Zovastina se arrojó al estanque, seguida por Viktor, y se deslizó por la abertura cuya forma recordaba el símbolo que aparecía en los medallones. De inmediato se dio cuenta de la similitud.

Con vigorosas brazadas se impulsó hacia adelante. La calidez del agua era relajante, como tomar una sauna en su propio palacio.

Enfrente, el techo de roca desaparecía.

Emergió a la superficie.

Tenía razón. Otra cámara, más pequeña que la anterior. Se retiró el agua de los ojos y vio que el alto techo parecía filtrar la luz natural gracias a unas aberturas excavadas en la roca. Viktor apareció a su lado y ambos salieron del estanque. Examinaron la estancia. Unos murales desvaídos decoraban las paredes. Dos portales se abrían en la oscuridad.

No se veía a nadie.

Ni tampoco otro haz de luz.

Aparentemente, Cotton Malone no era tan inocente como ella había pensado.

– Muy bien, Malone -dijo en voz alta-. Tiene usted ventaja. Pero ¿podría echar primero un vistazo?

Silencio.

– Me tomaré eso como un sí.

Su linterna recorrió el suelo arenoso, salpicado de mica, y divisó un rastro húmedo que se dirigía al portal de su derecha.

Entró en la siguiente cámara y divisó dos plintos funerarios.
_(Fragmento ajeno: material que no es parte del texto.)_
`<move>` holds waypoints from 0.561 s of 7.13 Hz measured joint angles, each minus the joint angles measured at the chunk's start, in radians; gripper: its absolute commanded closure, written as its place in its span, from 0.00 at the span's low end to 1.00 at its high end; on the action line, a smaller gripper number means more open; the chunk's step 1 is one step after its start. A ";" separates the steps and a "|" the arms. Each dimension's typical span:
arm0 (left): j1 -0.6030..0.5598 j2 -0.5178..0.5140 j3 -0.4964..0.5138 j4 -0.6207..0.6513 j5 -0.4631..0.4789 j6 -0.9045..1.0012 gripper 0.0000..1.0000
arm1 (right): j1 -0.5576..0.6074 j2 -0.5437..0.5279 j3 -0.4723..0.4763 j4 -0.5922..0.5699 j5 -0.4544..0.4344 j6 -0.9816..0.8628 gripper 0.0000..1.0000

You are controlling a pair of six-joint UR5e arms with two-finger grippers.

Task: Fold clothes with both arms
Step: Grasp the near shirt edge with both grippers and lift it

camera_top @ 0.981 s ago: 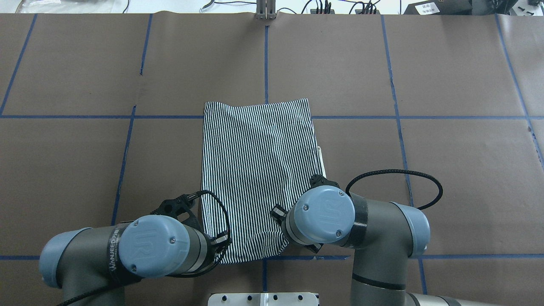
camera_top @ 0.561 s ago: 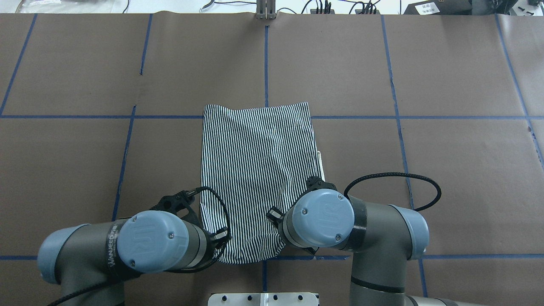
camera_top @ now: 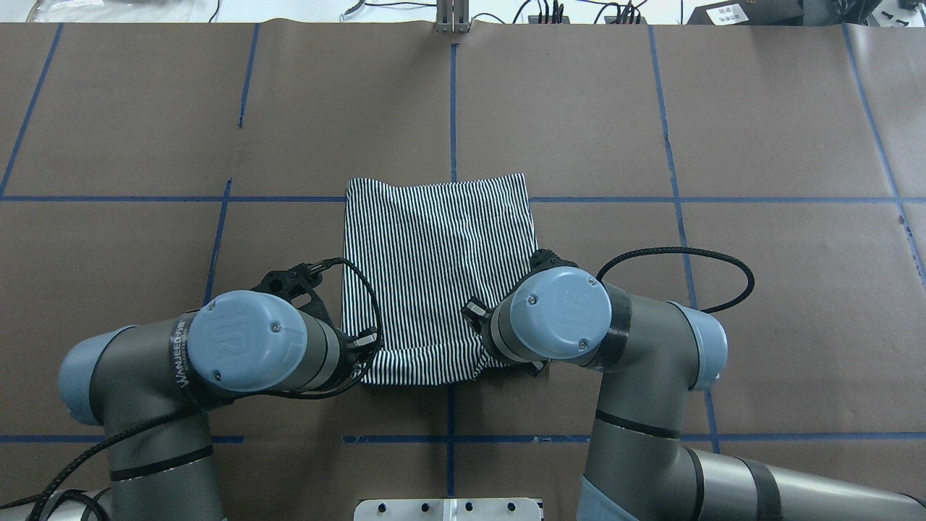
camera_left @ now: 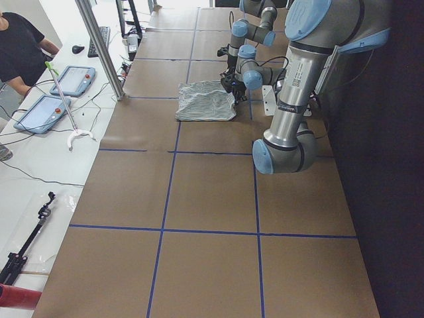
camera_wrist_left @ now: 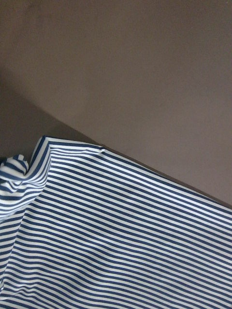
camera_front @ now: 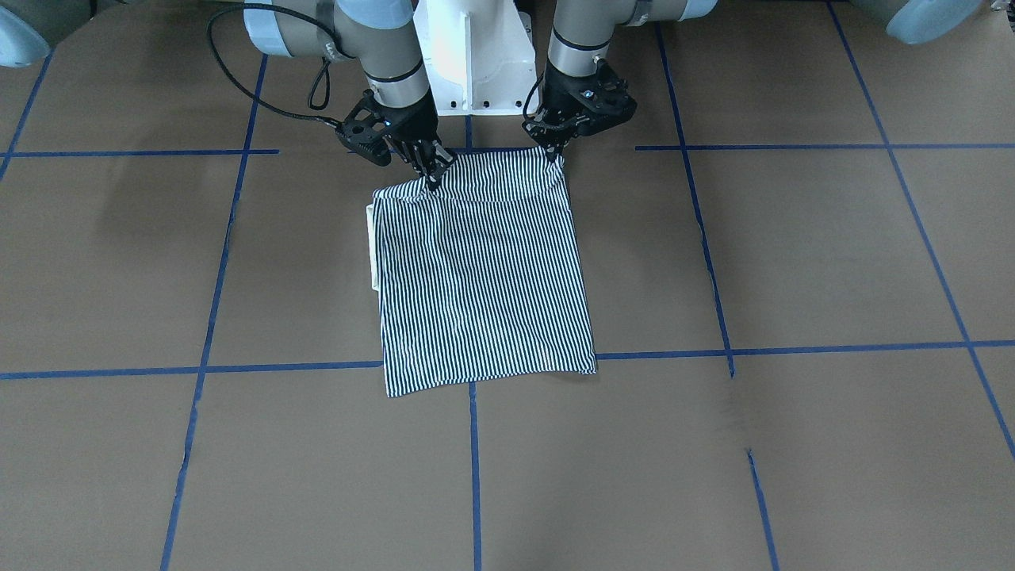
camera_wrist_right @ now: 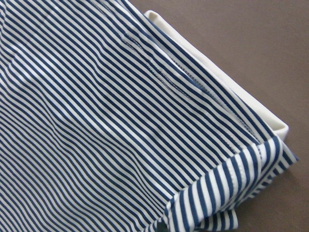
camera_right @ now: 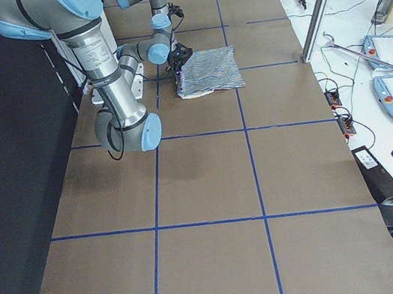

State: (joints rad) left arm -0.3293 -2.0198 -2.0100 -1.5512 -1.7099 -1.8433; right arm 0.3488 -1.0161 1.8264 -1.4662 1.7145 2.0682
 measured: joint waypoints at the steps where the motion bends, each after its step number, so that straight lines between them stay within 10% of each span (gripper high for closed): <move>1: -0.009 0.000 0.022 -0.038 0.000 0.001 1.00 | 0.019 0.013 -0.040 0.048 -0.001 -0.001 1.00; 4: -0.066 -0.009 0.049 -0.079 -0.002 0.008 1.00 | 0.067 0.052 -0.093 0.083 -0.001 -0.020 1.00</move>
State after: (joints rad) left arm -0.3957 -2.0284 -1.9605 -1.6302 -1.7118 -1.8352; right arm 0.4156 -0.9638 1.7338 -1.3835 1.7135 2.0483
Su exterior estaba adornado con inscripciones y grabados, pero ella no dominaba el griego clásico, razón por la cual había enrolado a Ely Lund. Una imagen captó su atención y se acercó; sopló con suavidad sobre ella para retirar la pátina polvorienta que cubría su perfil. Poco a poco se reveló el contorno de un caballo, quizá de unos cinco centímetros, con las crines revueltas y la cola erguida.